Those using computer science to study biology have had little issue raising capital in recent years to bring their ideas directly to market. The promise was clear: if you can get your hands on big datasets, machine learning will be able to overcome persistent issues with drug discovery, development, and testing.
However, a lot of these pioneering drug programs have faltered. It is critical that patients and the field comprehend the reasons behind these developing aches and find solutions. To date, we’ve identified five major obstacles to success and provided solutions.
- Patient data is essential
Using cutting-edge expertise from an academic lab to address a technical challenge with well-defined datasets is a tried-and-true strategy for success in the tech and biotech industries. However, the use of artificial intelligence (AI) in medicine, sometimes referred to as “techbio,” is really more about “bio” in its broadest definition than it is about “tech.”
Within the complexity of numerous healthcare settings, the data needed for success is typically more varied, coming from more sources, and—most importantly—originating from real people.
- Remaining near the academic realm
Human intelligence must come both before and after artificial intelligence in the creation of medicine. It is found in research hospitals and universities. Thus, establishing strong, long-lasting alliances with academic institutions and research hospitals is essential to maximizing the potential of artificial intelligence to improve healthcare.
- Multimodal data are necessary for multidimensional situations
We can state with confidence that, at this point in the medical field’s use of AI, AI has succeeded in providing us with a fresh perspective on human biology.
For instance, a single digital pathology slide has as much data on it as a full-length movie, and machine learning is the only way to fully utilize it all. However, it is crucial to accept the complexity of biology at all scales, from molecules to cells, tissues, the disease microenvironment, and the organism as a whole, in order to comprehend disease and be able to alter its trajectory.

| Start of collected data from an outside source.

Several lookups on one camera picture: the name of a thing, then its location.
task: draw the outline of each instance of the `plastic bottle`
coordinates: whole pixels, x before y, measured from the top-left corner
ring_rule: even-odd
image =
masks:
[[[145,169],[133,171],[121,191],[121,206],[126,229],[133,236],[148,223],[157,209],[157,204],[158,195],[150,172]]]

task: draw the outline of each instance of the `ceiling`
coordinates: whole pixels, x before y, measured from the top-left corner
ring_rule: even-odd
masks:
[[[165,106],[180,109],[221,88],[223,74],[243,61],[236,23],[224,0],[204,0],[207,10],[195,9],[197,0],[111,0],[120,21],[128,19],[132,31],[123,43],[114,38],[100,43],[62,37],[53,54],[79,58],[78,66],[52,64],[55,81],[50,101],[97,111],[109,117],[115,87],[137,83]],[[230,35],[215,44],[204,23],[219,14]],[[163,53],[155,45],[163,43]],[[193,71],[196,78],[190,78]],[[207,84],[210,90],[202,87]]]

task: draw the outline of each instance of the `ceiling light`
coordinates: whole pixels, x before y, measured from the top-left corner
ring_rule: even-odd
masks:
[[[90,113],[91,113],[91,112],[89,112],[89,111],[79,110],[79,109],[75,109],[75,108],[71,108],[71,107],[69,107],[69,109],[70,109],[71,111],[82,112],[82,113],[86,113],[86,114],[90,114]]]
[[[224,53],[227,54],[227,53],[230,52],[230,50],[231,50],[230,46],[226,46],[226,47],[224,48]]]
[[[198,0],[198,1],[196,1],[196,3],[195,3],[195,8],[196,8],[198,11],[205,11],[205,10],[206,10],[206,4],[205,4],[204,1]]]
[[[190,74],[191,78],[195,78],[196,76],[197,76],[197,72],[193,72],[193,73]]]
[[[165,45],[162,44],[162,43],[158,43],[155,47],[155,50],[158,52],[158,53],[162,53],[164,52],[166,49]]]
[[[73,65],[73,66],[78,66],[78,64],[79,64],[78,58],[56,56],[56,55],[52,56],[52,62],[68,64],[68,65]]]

- Boost the likelihood of clinical trials
In clinical trials, the great majority of experimental treatments are unsuccessful. This is extremely costly for both industry and society. Patients receive fewer potentially effective therapies, and the expense of these failures depletes the funds that could be used to launch new initiatives in the numerous unmet need areas.
The way the trials are set up is one of the main causes of this. In a perfect world, medications would only be tried on patients who had specific ailments and would address the underlying biology of those conditions. Then, clinical trials might be extremely modest and almost always beneficial. In actuality, our knowledge of illnesses, drug interactions, and the precise disease type of trial participants is far from optimal.
More so than we could have predicted even a few years ago, AI can assist us in completing these stages. We are able to map entire disease processes for the first time thanks to machine learning. That will eventually lead to innovative new treatments.
- Regulators as collaborators in new ideas
In addition to its enormous promise, artificial intelligence (AI) presents regulatory problems related to the possibility of bias in algorithms, the proper use of personal data, and, most crucially, guaranteeing patient benefit.
Regulators who apply their cautious, risk-based methods to precision medicine innovation, such as the US Food and Drug Administration (FDA) and the European Medicines Agency (EMA), are actively involved with these emerging technologies. It makes sense that a greater emphasis on AI/ML-powered medicine would lead to fewer clinical trial participants, higher approval rates, and reduced overall expenses.